The department selects one winner of the naming contest from each of the 12 areas covered by the SDDOT. The names are traditionally pun-heavy, with this year's winners including Snow-key The Bear from the Custer area, Saltosaurus Rex from Huron area and Plow Bunyan from the Mitchell area. Each plow has its new name applied to its windshield.

The Blizzard Bracket then pits those 12 winners against other named snow plows from around the state. The public can vote on each round of the tournament at places like the

SDDOT website

as well as its



Instagram pages.

Votes determine which plows advance to the Abominable Eight, and then to the Frosty Four and finally the Blizzard Bracket championship on April 8.

Smith said the naming contest and tournament is a good engagement tool, allowing SDDOT officials to connect with the public and also for department employees. Snow plow drivers, in particular, get a chance to have a little fun with the people they clear the roads for in their respective regions.

"Our drivers have really had a lot of fun. Not just with the Blizzard Bracket, but also the naming part of that. They get to engage with their local communities and the people they are serving. Our staff are having a lot of fun with that," Smith said.

Last year's Blizzard Bracket had about 70,000 votes cast in the contest, which saw a Sioux Falls-based plow named Blizzard Buster come out on top of the inaugural bracket. Though the tournament is primarily about getting the word out about highway safety and the winner only receives bragging rights for the year, it was a tremendous voting turnout, Smith said.

"We thought people would have fun with it, but we certainly didn't anticipate that kind of engagement. Seeing 70,000 votes cast, we know people are — one, having fun with it, and — two, getting our messaging about highway safety, particularly winter driving safety," Smith said.

The recent snowstorm is a good example of why drivers need to stay prepared for adverse weather, even though spring has officially already arrived, Smith said.

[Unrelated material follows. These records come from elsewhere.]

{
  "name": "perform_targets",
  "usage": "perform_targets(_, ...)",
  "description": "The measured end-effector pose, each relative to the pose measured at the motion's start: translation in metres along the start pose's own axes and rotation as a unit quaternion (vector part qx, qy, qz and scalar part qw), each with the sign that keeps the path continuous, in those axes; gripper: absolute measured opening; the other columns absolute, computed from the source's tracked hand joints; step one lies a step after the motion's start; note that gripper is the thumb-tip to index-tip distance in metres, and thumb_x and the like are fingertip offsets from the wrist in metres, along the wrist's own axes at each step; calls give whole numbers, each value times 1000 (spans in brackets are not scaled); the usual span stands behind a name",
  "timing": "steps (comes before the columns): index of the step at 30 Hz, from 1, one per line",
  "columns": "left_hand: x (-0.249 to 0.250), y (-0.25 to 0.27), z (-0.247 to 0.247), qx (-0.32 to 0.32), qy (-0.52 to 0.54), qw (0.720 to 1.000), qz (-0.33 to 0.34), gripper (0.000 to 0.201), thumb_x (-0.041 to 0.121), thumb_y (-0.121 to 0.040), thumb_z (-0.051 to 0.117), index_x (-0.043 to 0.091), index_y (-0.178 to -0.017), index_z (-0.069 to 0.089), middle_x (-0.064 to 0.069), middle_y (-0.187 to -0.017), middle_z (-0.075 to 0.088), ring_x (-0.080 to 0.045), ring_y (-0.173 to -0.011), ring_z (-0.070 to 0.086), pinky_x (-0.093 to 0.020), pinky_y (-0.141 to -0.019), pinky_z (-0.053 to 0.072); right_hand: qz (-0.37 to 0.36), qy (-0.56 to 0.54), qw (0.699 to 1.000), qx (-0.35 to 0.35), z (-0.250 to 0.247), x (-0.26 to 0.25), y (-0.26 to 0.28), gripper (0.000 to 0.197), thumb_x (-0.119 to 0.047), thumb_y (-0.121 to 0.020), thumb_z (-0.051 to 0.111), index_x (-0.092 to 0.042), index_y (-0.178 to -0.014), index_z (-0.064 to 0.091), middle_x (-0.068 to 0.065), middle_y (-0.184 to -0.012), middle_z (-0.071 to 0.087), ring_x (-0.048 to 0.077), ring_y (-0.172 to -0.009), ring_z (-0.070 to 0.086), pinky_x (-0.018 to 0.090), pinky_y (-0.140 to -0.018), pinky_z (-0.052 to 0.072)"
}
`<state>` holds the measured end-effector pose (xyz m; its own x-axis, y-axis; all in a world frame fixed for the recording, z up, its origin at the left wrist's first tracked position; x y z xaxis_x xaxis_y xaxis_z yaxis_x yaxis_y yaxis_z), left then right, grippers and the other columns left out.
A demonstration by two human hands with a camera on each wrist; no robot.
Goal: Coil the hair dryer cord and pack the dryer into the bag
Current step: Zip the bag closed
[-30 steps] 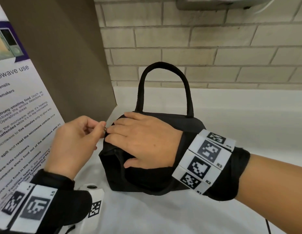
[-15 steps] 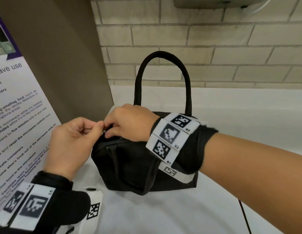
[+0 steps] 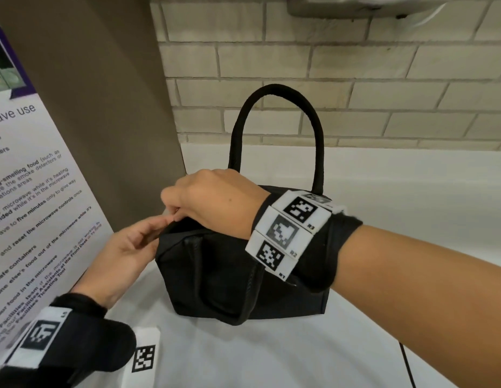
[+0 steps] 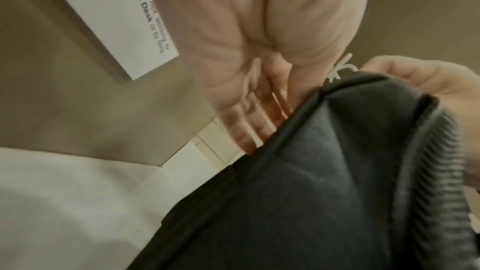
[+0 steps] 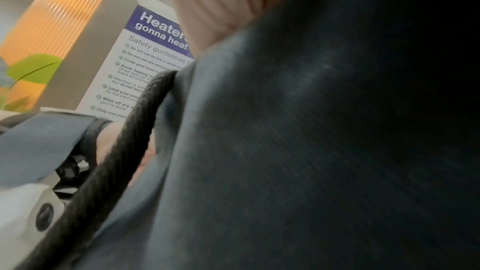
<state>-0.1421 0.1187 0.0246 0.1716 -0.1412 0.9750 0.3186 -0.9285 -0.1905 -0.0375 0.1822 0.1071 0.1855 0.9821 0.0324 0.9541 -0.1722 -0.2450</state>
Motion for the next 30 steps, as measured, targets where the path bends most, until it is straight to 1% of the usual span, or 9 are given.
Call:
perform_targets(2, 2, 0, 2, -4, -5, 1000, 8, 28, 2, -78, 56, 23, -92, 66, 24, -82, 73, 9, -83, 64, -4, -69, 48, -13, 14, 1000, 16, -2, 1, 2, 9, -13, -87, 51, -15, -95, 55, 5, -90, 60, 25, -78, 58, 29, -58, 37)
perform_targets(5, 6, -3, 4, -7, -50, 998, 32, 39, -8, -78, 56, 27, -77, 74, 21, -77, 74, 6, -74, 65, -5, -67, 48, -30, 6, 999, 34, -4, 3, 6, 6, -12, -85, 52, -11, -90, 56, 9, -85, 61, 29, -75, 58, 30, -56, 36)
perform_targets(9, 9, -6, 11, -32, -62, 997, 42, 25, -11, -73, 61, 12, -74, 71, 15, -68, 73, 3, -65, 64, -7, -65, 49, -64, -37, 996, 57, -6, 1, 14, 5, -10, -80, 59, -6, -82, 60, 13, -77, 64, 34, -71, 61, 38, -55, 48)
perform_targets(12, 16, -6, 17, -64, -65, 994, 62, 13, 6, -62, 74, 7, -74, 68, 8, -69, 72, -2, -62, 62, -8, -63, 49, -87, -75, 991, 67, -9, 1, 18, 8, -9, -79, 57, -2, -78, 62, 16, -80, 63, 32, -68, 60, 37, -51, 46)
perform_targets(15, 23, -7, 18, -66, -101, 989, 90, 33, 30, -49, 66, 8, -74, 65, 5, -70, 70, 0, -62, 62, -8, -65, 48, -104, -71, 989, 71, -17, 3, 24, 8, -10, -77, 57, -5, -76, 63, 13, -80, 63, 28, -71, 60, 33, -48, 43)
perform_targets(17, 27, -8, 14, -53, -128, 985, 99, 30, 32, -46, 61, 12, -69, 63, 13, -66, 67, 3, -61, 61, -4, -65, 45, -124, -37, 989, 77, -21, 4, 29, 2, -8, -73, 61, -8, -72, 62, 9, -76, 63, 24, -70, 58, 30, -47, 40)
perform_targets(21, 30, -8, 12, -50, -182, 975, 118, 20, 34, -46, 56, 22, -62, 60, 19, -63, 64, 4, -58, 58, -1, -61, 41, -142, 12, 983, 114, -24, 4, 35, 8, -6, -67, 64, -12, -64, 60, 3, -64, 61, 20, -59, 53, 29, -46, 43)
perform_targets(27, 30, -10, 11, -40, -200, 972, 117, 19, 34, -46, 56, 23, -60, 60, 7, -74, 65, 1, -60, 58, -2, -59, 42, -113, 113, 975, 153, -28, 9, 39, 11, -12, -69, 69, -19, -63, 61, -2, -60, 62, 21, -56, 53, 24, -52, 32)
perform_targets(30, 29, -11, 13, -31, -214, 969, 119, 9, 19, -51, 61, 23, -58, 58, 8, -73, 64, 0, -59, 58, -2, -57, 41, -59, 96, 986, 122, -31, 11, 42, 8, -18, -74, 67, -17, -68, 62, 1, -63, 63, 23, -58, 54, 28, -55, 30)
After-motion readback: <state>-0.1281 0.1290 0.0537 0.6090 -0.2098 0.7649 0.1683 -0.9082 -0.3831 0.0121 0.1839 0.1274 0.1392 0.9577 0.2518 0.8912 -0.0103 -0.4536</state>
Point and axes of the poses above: each hand's wrist, its own y-axis away from the middle knuckle, its own z-axis out of the palm, x = y × z, the point moved 4 cm from there along -y, towards the middle knuckle
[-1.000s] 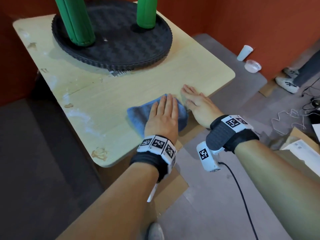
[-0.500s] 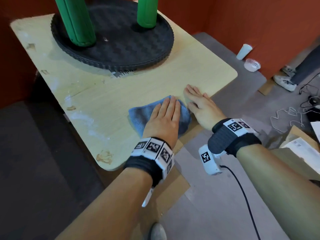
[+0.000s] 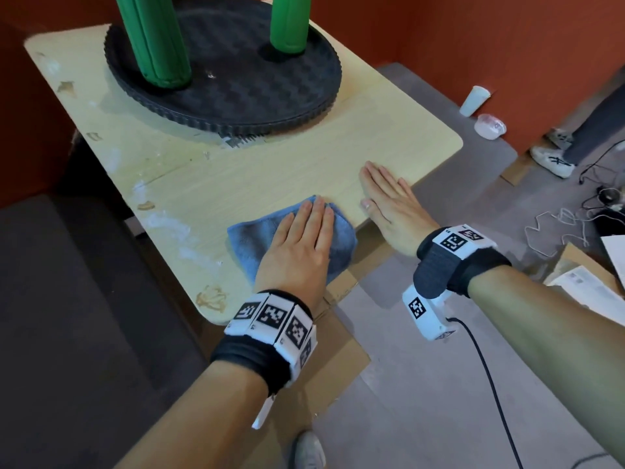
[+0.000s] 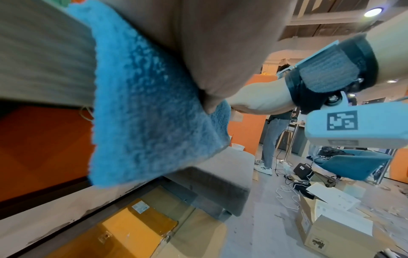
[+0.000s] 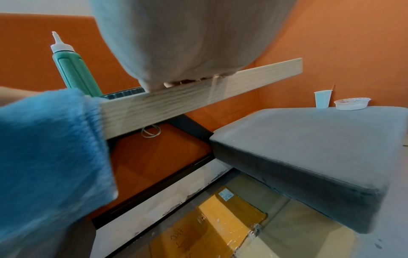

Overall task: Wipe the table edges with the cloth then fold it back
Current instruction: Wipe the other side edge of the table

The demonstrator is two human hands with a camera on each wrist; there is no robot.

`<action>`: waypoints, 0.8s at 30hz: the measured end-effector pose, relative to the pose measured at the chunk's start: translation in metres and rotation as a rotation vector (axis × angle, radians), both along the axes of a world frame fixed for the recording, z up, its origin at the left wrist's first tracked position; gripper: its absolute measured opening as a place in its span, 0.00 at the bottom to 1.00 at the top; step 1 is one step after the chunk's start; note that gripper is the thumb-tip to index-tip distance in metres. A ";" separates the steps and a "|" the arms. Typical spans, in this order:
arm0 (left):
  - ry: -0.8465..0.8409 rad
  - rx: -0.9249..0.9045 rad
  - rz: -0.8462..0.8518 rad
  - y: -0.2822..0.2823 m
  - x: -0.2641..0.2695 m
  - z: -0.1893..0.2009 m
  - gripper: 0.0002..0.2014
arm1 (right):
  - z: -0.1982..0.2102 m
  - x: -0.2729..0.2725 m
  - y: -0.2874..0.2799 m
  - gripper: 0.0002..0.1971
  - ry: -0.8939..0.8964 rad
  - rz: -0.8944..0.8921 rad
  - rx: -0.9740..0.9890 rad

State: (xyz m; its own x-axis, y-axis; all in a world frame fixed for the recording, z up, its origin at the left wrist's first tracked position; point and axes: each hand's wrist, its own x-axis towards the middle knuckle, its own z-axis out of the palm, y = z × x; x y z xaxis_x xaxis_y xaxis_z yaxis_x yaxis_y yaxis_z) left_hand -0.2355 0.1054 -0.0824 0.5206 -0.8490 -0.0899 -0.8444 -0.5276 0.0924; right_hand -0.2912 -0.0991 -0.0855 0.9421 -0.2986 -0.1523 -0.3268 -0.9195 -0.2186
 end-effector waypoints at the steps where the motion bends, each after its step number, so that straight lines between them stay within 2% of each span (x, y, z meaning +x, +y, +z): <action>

"Just be aware of the conditions. What we saw with this (storm), we had a lot of icy conditions, it can go from a dry road to icy very quickly. We had a lot of jackknifed semis and things like that that caused some travel problems for a lot of people. So being aware of your conditions when you're driving and not over overdriving those conditions (is important)," Smith said.

He said drivers should remain aware of road conditions before heading out. He recommended checking

for the most up-to-date road and weather conditions. Drivers should plan their travel route, let someone know of their travel plans and to allow for extra travel time when road conditions dictate it.

Having an emergency kit in your vehicle and avoiding using a cell phone is also good advice. And, of course, don't crowd the plow, Smith said.

Those at the department only want drivers to arrive safely at their destination, and being prepared can help ensure that.

"The big one is if you do have to travel in winter conditions, just be using the information that's out there and drive accordingly," Smith said.